Symantec’s pre-tax profits fall 6% despite revenues climbing to €1.49bn
According to accounts just filed by Symantec Ltd, the US-owned firm increased its revenues by 4% from €1.43bn to €1.49bn in the 12 months to the end of Mar 30.
The Dublin-based firm sustained the drop in profits after a higher cost of sales and higher administrative expenses.
The firm’s tax bill for last year totalled €1.3m.
The numbers employed by the unit last year increased from 692 to 824.
The revenues generated by the company represent 29.5% of Symantec’s €5bn ($6.73bn) global revenues last year.
Accumulated profits at the end of the Mar 30 totalled €140.5m — the firm’s cash increased from €61.3m to €111.6m.
The principal activity of the firm is to provide a broad range of content and network security software and appliance solutions to enterprise, individuals, and service providers.
The figures show that the firm’s gross profit last year decreased by 2% from €736m to €722m, with the directors’ report stating that the company’s gross margin was 48% in 2012 compared to 51% in 2011.
One of the chief factors behind the drop in pre-tax profits was cost of sales rising from €700.7m to €768.9m.
Administrative expenses rose from €134.5m to €147.1m.
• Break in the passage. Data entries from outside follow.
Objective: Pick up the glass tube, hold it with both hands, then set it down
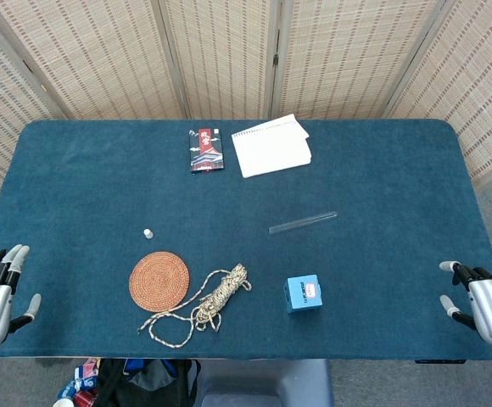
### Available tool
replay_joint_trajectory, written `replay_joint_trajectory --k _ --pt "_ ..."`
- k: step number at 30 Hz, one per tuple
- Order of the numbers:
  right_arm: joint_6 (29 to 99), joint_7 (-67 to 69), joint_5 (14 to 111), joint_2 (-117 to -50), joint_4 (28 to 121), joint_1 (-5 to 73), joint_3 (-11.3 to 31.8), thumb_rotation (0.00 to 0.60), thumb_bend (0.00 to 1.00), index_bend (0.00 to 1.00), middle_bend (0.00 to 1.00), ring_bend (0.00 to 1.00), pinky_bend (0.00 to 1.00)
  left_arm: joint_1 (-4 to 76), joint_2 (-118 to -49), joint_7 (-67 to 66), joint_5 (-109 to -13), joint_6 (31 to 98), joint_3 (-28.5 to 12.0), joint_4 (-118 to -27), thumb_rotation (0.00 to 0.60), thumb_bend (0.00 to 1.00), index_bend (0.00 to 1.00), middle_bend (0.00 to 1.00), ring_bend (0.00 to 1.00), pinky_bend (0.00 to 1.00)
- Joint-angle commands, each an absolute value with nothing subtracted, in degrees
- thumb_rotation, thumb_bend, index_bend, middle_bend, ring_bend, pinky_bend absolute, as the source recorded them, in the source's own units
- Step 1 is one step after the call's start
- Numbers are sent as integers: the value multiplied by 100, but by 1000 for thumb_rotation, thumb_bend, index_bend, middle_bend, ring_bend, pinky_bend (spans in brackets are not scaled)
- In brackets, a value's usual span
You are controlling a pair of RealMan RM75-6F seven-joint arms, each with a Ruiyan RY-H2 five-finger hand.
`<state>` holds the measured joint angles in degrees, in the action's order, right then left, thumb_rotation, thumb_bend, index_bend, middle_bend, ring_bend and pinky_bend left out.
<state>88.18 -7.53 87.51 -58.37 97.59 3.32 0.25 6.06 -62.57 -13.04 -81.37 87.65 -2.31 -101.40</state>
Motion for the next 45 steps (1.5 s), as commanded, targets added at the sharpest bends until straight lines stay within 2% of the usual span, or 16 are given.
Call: replay_joint_trajectory --k 1,7,9,10,14,23,31,36,45 --pt "8799 -753 8778 -5838 9765 340 41 600 234 342 518 479 688 595 -6242 -1310 -8139 8760 -236 -10147 600 360 2 0 0 0" --pt "8750 -774 8834 -5829 9814 390 106 600 235 342 556 536 723 547 -6171 -1249 -8138 8816 -286 -10186 600 361 2 0 0 0" --pt "8663 -795 8844 -5787 9857 465 153 600 228 342 612 591 779 543 -6147 -1231 -8146 8810 -294 -10197 600 361 2 0 0 0" --pt "8578 -807 8839 -5744 9896 517 167 600 219 342 671 643 835 544 -6126 -1213 -8146 8795 -296 -10207 600 361 2 0 0 0" --pt "8001 -882 8688 -5458 10177 893 327 600 203 341 786 780 987 518 -6041 -1155 -8160 8819 -320 -10213 600 361 2 0 0 0" --pt "6245 -1338 7808 -5304 10438 2202 954 600 192 342 894 915 1000 458 -5968 -1048 -8181 8825 -319 -10166 600 360 2 0 0 0" --pt "4949 -1909 6882 -6092 9843 3493 1369 600 200 342 998 1000 1000 444 -5940 -1033 -8201 8815 -339 -10147 600 361 2 0 0 0" --pt "4519 -2119 6497 -6713 9307 4091 1439 600 214 344 1000 1000 1000 430 -5955 -1049 -8208 8819 -346 -10148 600 360 2 0 0 0" --pt "4000 -2307 6110 -7717 8197 4867 1356 600 240 418 1000 1000 1000 374 -5973 -1046 -8216 8844 -331 -10124 600 361 2 0 0 0"
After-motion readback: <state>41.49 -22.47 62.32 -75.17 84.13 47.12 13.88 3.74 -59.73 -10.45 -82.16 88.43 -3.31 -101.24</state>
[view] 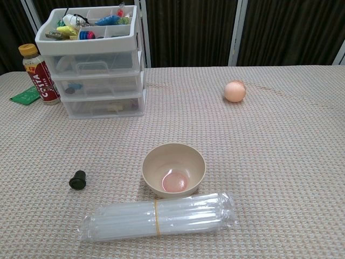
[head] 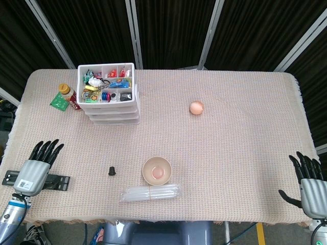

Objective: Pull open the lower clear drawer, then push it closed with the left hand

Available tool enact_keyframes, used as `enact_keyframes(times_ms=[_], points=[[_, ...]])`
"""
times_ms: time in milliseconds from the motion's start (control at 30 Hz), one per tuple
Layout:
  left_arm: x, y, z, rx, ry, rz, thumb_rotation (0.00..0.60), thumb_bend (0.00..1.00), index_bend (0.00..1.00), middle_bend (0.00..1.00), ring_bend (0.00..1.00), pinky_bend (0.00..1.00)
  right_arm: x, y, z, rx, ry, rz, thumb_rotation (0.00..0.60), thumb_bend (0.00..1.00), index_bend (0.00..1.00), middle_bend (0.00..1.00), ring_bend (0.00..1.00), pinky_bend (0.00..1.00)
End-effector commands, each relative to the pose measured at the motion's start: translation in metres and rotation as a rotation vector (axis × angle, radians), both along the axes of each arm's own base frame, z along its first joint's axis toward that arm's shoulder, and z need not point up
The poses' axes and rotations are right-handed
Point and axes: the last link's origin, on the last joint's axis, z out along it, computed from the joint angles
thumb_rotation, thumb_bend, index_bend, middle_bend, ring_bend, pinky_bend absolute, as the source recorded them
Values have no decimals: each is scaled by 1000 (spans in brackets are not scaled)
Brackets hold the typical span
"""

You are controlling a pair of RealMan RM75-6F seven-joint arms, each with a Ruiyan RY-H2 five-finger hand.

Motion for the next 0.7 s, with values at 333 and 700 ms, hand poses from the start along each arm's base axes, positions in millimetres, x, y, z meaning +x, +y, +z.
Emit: enact_keyframes(times_ms=[333,700], points=[[0,0,0,0,-2,3,600,214,0,0,0,0,0,0,0,0,-2,-1,600,75,91,0,0,0],[-2,2,0,-3,-5,13,600,213,0,0,0,0,0,-1,-1,3,1,1,600,75,91,0,0,0]])
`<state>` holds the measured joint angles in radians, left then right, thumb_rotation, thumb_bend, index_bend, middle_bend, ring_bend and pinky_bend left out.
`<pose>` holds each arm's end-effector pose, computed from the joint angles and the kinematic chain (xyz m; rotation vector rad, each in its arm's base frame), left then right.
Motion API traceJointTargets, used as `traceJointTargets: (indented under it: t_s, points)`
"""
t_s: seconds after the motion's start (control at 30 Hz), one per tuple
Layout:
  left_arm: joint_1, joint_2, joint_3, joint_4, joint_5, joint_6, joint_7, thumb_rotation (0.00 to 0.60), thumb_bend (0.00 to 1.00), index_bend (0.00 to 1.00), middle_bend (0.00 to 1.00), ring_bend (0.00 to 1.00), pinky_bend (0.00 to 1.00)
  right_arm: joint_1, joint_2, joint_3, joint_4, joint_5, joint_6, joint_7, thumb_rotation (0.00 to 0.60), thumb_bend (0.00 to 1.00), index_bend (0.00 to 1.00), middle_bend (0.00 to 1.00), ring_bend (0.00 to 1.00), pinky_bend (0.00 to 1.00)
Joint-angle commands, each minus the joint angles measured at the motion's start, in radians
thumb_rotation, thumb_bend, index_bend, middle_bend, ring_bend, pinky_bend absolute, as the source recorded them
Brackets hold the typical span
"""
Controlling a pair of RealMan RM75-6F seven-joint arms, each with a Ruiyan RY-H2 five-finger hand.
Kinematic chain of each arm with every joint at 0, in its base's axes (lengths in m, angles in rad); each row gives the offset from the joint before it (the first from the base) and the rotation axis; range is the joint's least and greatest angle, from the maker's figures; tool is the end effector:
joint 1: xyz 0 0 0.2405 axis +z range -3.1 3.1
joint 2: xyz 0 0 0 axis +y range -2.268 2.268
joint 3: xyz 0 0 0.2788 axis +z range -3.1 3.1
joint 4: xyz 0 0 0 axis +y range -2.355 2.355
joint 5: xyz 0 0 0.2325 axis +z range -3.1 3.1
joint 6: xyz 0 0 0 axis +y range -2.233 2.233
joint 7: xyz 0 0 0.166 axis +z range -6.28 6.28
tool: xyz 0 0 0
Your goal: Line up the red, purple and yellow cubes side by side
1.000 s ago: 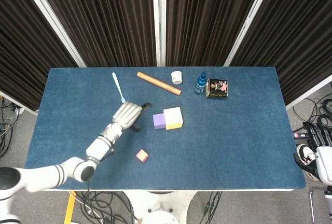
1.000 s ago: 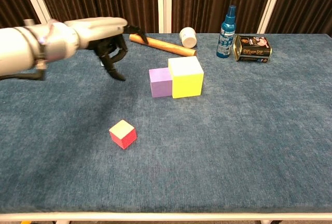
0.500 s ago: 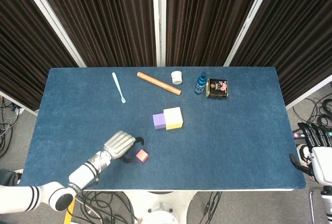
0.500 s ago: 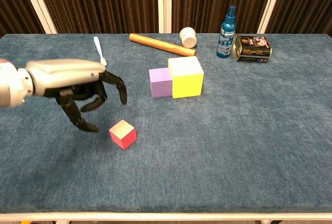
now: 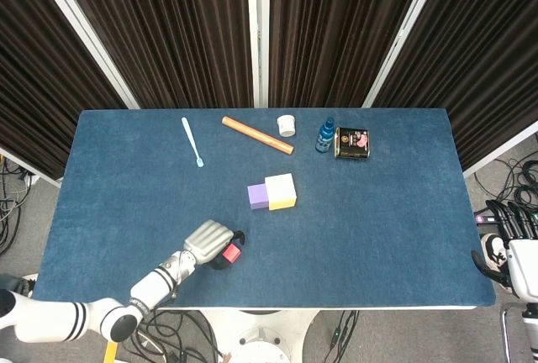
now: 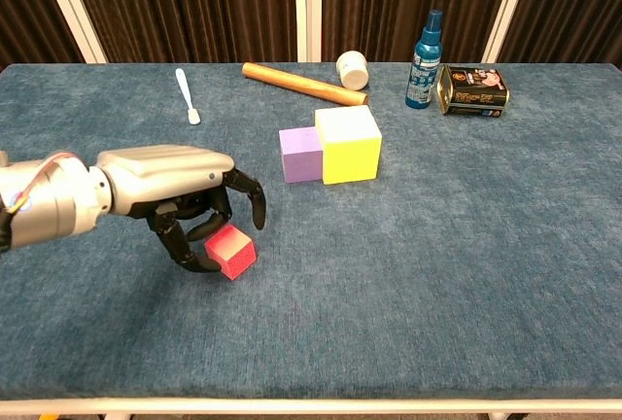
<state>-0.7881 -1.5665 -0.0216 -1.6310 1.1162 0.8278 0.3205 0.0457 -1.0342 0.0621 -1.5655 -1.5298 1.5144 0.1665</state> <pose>-0.1376 0.3047 -0.1031 -2.2101 -1.1259 -0.8222 -0.3561 -0.1968 0.1886 1.3481 -0.9075 0.9498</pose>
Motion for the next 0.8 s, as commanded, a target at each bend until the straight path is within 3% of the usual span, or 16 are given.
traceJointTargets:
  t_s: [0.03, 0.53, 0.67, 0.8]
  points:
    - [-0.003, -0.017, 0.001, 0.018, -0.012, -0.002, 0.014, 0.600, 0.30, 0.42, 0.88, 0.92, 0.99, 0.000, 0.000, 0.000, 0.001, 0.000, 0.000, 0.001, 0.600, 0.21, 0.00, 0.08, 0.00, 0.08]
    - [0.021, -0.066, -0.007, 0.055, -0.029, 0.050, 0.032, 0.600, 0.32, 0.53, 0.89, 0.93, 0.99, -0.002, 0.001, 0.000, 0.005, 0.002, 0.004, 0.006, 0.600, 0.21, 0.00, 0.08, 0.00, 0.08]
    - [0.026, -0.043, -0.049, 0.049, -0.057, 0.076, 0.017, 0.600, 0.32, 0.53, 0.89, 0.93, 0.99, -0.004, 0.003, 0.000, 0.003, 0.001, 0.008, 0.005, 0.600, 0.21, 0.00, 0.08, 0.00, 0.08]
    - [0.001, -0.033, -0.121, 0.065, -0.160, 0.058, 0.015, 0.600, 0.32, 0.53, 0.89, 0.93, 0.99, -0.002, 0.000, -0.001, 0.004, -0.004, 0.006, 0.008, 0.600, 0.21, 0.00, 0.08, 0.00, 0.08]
Distribution costs fell from €556.1m to €542.8m.
The firm’s operating profit decreased from €35.4m to €32.4m
The profits took account of €55m in combined non-cash depreciation and amortisation costs.
The figure show as a result of the increase in numbers employed, the company’s staff costs last year rose from €45.8m to €52.3m.
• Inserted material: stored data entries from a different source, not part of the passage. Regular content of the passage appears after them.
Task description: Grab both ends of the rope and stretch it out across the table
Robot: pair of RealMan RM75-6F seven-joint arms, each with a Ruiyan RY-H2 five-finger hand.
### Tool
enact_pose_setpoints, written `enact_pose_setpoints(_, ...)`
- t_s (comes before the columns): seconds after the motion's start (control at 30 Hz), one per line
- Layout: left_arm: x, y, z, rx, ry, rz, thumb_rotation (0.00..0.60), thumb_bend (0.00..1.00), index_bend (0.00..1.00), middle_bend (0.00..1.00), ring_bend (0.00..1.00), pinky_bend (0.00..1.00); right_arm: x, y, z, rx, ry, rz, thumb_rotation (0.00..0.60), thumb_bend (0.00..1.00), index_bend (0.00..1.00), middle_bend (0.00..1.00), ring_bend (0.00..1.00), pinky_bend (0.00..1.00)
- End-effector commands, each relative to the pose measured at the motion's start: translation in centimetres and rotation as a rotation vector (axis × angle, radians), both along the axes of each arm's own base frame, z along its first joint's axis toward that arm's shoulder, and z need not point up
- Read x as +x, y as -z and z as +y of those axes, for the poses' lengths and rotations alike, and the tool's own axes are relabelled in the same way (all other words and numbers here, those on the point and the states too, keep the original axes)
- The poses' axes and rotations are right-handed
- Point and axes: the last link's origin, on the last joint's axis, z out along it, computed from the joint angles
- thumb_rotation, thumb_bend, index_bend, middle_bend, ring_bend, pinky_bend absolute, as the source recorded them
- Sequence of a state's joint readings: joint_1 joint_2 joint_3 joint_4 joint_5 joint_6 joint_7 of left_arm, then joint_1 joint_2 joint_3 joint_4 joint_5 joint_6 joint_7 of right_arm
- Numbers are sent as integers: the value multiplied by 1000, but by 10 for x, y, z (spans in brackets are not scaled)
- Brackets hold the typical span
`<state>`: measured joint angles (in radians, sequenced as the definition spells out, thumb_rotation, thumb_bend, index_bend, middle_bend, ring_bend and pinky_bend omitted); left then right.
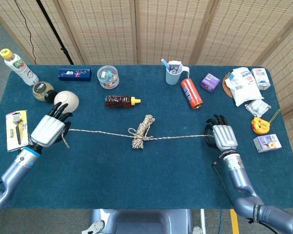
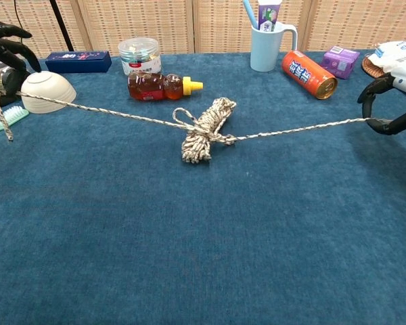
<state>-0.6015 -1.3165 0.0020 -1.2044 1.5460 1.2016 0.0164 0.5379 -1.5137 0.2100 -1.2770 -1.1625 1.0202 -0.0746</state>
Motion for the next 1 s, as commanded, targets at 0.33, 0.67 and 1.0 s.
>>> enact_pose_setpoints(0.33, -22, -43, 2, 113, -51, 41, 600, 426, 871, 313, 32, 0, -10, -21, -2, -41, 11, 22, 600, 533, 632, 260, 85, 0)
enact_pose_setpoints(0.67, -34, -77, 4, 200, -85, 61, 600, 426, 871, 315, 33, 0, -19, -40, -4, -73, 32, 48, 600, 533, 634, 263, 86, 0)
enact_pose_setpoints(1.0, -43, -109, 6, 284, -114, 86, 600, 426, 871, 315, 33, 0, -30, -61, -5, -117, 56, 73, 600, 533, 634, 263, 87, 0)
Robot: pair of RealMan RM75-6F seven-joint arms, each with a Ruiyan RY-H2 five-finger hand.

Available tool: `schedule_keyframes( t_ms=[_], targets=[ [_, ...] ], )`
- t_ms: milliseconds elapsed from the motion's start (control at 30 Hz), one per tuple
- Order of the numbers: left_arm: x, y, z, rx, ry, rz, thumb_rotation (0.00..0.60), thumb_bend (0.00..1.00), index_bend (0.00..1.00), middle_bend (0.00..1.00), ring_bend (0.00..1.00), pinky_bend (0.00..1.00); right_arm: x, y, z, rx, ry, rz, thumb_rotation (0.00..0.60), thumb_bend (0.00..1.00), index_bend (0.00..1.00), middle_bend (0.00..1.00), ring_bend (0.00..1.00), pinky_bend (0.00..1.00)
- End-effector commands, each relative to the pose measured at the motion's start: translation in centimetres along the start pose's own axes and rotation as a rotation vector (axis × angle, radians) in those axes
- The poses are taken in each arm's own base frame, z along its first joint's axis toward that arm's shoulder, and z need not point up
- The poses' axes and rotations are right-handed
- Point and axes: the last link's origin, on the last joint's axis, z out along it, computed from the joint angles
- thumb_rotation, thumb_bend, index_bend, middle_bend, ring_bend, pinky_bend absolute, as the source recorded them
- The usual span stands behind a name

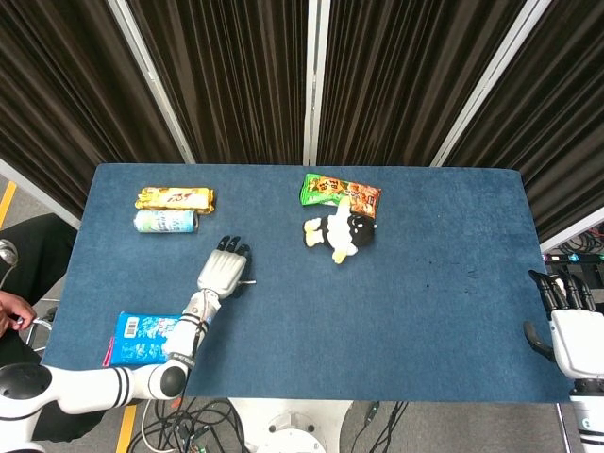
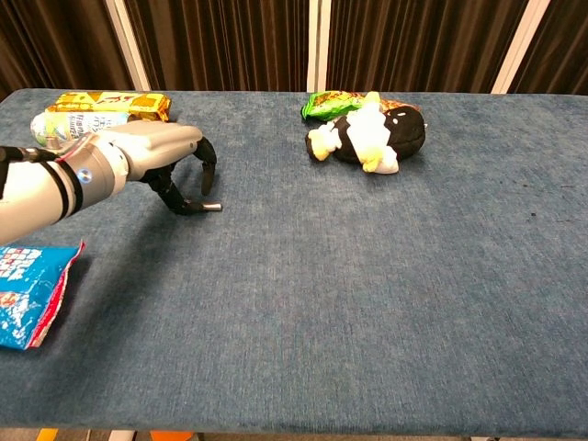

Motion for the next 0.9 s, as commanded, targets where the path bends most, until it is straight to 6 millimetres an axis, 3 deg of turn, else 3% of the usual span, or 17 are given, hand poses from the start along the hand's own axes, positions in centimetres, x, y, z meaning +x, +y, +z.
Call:
schedule_keyframes(
  t_ms=[33,900],
  targets=[
    [-0.1,0.2,0.1,-0.002,-0.006,-0.001,0.6,0.31,0.49,0.17,0.02,0.0,0.0,0.0,0.0,0.0,-0.002,0.001,0.6,0.28,0.08,0.15,0.0,0.02],
    [-0.6,1.8,0.4,-0.028,-0.05,0.011,0.6,0.37,0.5,0.17,0.02,0.0,-0.1,0.4,-0.4,-0.018,-0.003,0.005,0.6,0.28,0.08,0.15,0.0,0.02]
  ],
)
The figures show 506 employees are engaged in selling, marketing, and administration, with 318 engaged in development and support.
Directors’ remuneration increased from €503,000 to €535,000.
The company provides a broad range of content and network security software and the filings also relate to Symantec subsidiaries located in China, Ukraine, London, Dublin, and Shannon.